▸ WHAT YOU WILL DO
Copy out the whole listing below exactly.

▸ DATASET EXCERPT
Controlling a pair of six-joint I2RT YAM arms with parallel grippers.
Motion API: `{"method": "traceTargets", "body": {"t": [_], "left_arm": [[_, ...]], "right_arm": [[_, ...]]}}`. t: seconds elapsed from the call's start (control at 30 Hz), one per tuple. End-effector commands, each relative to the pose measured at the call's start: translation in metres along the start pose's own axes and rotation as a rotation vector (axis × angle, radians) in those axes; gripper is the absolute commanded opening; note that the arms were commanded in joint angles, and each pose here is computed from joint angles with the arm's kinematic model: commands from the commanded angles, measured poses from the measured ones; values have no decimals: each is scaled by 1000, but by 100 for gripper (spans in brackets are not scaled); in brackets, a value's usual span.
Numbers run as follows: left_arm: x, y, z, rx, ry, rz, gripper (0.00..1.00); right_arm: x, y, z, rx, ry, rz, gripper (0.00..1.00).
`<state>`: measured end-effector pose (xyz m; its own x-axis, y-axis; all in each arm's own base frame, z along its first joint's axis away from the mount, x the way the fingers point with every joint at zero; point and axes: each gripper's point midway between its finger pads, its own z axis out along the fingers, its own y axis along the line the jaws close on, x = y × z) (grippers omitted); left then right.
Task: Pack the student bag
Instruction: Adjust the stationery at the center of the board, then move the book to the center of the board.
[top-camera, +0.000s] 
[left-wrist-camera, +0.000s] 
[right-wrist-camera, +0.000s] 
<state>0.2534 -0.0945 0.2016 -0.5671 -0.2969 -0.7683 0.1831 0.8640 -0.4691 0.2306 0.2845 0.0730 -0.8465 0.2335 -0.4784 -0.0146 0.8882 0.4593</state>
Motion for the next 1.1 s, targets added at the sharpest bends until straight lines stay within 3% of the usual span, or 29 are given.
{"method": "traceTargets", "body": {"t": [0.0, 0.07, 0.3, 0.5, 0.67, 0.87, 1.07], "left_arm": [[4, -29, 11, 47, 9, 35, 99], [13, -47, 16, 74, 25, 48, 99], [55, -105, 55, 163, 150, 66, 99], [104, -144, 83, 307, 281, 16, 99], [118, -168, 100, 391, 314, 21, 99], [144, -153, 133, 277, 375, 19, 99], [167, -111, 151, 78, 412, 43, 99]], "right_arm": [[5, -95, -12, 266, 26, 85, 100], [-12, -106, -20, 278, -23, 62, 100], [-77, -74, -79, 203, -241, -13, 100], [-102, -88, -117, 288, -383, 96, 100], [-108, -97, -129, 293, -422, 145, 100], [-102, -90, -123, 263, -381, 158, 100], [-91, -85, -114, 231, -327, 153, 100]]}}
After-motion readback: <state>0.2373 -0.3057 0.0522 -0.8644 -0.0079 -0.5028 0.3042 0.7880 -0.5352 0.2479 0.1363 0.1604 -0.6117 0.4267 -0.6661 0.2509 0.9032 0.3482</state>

▸ PROBLEM SOLUTION
Controlling a pair of six-joint I2RT YAM arms with parallel grippers.
Motion API: `{"method": "traceTargets", "body": {"t": [_], "left_arm": [[_, ...]], "right_arm": [[_, ...]]}}`. t: seconds elapsed from the call's start (control at 30 Hz), one per tuple. End-effector commands, each relative to the pose measured at the call's start: translation in metres along the start pose's own axes and rotation as a rotation vector (axis × angle, radians) in those axes; gripper is the absolute commanded opening; note that the arms were commanded in joint angles, and each pose here is computed from joint angles with the arm's kinematic model: commands from the commanded angles, measured poses from the measured ones; values have no decimals: each is scaled by 1000, but by 100 for gripper (spans in brackets are not scaled); in brackets, a value's usual span.
Numbers run as follows: left_arm: x, y, z, rx, ry, rz, gripper (0.00..1.00); right_arm: x, y, z, rx, ry, rz, gripper (0.00..1.00).
`<state>`: measured end-effector pose (xyz m; its own x-axis, y-axis; all in each arm's own base frame, z along its first joint's axis away from the mount, x the way the fingers point with every joint at zero; point and axes: each gripper's point midway between its finger pads, its own z axis out along the fingers, its own y axis along the line the jaws close on, x = y × z) (grippers omitted); left then right.
Task: Pack the student bag
Instruction: Adjust the stationery at the center of the board, then move the book to the center of the board.
[top-camera, +0.000s] 
[left-wrist-camera, +0.000s] 
[right-wrist-camera, +0.000s] 
<state>0.2534 -0.0945 0.2016 -0.5671 -0.2969 -0.7683 0.1831 0.8640 -0.4691 0.2306 0.2845 0.0730 -0.8465 0.2335 -0.4784 -0.0146 0.8882 0.4593</state>
Motion for the next 1.1 s, targets added at the sharpest bends until straight lines stay within 3% of the usual span, or 29 are given.
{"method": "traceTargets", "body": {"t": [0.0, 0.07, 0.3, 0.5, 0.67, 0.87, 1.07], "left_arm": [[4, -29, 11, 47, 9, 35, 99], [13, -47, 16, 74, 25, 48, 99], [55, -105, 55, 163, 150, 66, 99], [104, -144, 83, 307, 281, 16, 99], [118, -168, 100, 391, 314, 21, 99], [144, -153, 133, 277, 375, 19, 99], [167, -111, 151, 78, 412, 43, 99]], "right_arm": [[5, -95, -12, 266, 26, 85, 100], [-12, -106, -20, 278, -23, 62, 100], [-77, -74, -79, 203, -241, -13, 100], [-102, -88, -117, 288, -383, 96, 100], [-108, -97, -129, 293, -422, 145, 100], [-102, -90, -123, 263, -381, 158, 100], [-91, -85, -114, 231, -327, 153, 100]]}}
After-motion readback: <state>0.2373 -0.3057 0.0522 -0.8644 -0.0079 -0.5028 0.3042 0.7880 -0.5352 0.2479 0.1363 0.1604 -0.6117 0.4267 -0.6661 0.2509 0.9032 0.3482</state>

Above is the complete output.